• _Supplied records_:
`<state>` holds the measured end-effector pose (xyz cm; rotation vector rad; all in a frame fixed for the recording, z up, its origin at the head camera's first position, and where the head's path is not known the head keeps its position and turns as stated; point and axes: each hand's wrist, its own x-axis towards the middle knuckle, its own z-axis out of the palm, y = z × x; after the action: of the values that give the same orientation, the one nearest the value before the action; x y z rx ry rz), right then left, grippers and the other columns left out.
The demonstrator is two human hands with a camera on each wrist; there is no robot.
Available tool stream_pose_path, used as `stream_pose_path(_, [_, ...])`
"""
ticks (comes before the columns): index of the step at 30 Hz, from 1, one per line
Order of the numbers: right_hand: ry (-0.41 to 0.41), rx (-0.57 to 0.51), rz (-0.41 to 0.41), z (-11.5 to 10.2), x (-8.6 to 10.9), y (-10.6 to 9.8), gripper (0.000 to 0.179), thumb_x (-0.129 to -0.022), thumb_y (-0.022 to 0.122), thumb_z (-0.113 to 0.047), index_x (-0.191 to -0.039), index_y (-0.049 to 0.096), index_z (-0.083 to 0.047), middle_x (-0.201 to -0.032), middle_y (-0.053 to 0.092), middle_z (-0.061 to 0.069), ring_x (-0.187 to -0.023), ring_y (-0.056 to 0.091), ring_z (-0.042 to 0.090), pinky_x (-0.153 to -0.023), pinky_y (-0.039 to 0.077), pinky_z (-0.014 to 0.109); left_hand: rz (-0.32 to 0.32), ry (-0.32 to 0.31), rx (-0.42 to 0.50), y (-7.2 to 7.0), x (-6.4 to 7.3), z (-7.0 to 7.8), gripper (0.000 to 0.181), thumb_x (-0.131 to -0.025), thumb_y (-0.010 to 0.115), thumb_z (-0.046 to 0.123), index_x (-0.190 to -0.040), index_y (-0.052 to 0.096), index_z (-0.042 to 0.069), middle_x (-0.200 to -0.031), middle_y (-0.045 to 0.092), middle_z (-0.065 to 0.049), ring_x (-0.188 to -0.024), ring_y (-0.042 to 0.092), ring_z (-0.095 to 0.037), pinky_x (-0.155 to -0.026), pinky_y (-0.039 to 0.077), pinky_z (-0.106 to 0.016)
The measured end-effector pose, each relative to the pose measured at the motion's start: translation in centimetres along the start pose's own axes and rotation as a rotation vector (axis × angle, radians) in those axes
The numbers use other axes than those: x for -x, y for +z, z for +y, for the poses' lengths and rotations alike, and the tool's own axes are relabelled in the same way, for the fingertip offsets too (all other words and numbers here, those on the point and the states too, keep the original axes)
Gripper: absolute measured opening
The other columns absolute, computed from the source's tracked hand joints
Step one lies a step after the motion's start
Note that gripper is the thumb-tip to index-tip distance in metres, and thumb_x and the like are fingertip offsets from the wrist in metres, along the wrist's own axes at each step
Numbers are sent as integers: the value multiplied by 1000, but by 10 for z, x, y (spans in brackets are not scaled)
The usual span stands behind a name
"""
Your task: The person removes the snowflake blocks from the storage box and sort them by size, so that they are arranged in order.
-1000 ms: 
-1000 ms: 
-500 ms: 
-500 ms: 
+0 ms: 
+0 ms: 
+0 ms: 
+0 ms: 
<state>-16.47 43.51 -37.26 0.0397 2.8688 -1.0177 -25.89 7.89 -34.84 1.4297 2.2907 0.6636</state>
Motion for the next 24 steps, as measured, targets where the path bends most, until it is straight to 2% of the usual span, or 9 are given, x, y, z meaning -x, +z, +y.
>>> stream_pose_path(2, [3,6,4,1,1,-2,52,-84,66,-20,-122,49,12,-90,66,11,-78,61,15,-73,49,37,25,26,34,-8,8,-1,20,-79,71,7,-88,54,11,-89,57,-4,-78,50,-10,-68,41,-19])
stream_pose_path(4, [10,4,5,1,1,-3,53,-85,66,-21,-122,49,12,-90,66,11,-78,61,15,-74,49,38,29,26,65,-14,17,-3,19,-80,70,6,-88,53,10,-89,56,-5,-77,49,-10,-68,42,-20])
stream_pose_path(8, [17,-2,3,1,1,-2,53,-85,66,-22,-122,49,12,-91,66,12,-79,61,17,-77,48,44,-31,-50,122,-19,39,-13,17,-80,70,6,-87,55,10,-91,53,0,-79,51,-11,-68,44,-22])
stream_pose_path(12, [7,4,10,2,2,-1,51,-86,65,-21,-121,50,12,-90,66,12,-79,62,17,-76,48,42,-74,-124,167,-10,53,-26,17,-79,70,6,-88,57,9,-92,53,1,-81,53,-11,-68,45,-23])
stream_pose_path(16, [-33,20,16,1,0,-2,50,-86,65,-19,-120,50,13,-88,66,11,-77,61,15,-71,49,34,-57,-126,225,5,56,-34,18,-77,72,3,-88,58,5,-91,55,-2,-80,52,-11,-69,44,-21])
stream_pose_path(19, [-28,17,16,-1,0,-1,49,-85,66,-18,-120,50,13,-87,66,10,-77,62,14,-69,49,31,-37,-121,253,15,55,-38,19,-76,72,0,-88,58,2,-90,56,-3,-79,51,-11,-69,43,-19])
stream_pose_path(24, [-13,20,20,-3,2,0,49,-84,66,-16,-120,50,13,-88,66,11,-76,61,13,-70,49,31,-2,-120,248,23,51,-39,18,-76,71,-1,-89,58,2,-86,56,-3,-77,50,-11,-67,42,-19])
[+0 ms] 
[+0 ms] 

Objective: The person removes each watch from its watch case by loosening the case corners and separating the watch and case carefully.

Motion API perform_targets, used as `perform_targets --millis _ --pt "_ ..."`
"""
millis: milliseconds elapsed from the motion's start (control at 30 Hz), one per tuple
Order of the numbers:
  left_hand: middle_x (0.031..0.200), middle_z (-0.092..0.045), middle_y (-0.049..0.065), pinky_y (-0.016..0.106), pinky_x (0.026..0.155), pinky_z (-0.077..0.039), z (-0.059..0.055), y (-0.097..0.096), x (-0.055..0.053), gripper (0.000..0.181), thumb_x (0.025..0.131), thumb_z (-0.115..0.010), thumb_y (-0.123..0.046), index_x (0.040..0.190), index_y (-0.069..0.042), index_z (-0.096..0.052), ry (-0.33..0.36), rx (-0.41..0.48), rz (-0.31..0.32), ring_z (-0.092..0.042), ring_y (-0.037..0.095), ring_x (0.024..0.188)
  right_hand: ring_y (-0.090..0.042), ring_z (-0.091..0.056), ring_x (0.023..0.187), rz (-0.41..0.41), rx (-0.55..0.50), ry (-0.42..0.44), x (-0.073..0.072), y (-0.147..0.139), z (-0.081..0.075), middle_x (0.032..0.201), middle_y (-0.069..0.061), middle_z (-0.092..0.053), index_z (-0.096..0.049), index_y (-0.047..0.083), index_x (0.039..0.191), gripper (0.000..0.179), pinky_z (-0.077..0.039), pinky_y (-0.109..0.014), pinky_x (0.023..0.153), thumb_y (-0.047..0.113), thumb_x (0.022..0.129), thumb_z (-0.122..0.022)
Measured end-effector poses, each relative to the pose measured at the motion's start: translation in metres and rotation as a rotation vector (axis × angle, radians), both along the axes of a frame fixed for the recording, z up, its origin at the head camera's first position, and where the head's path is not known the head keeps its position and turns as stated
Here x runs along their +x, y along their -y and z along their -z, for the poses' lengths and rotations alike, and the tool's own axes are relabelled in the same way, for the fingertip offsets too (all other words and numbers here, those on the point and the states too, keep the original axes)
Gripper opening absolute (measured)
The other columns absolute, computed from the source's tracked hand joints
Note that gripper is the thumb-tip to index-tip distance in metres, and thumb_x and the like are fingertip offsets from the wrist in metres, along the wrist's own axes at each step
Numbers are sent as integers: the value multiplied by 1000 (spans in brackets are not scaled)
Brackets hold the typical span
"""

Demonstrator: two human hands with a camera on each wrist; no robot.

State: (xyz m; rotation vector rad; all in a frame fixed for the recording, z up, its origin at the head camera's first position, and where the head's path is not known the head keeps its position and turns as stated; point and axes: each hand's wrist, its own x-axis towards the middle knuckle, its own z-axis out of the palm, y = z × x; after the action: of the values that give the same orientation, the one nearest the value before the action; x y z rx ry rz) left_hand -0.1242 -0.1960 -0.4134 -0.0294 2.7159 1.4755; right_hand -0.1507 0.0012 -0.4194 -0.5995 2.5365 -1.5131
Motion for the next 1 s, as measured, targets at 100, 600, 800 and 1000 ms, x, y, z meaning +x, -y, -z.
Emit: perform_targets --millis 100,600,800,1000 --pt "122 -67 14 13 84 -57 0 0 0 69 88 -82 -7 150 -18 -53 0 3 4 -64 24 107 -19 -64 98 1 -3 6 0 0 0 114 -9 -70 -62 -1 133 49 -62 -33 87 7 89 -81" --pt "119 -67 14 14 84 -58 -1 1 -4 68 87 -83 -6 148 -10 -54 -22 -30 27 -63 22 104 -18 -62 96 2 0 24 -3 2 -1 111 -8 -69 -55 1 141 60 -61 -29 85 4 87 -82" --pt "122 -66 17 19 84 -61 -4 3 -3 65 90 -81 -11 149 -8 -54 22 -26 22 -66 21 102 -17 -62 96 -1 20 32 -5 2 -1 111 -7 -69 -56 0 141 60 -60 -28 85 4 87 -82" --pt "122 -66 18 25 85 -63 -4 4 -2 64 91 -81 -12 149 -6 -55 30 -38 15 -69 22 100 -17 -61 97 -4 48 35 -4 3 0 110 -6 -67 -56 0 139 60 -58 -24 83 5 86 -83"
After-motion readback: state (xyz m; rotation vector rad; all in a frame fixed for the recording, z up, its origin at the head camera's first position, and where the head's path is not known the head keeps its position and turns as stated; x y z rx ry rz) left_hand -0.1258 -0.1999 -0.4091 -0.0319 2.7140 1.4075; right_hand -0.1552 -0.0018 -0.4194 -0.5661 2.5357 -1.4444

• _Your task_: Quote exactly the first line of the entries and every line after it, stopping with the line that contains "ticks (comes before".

• _Answer area_:
`<state>` holds the measured end-effector pose (xyz cm; rotation vector rad; all in a frame fixed for the recording, z up, its origin at the head camera's first position, and where the head's path is not known the head keeps its position and turns as stated; point and axes: each hand's wrist, its own x-axis towards the middle knuckle, its own z-axis out of the palm, y = z × x; after the action: of the values that give the same orientation, the one nearest the value before the action; x y z rx ry rz), right then left, grippers and the other columns left out.
The demonstrator is two human hands with a camera on each wrist; there is no robot.
Available tool stream_pose_path, used as `stream_pose_path(_, [_, ...])`
"""
ticks (comes before the columns): index of the step at 30 Hz, from 1, one per line

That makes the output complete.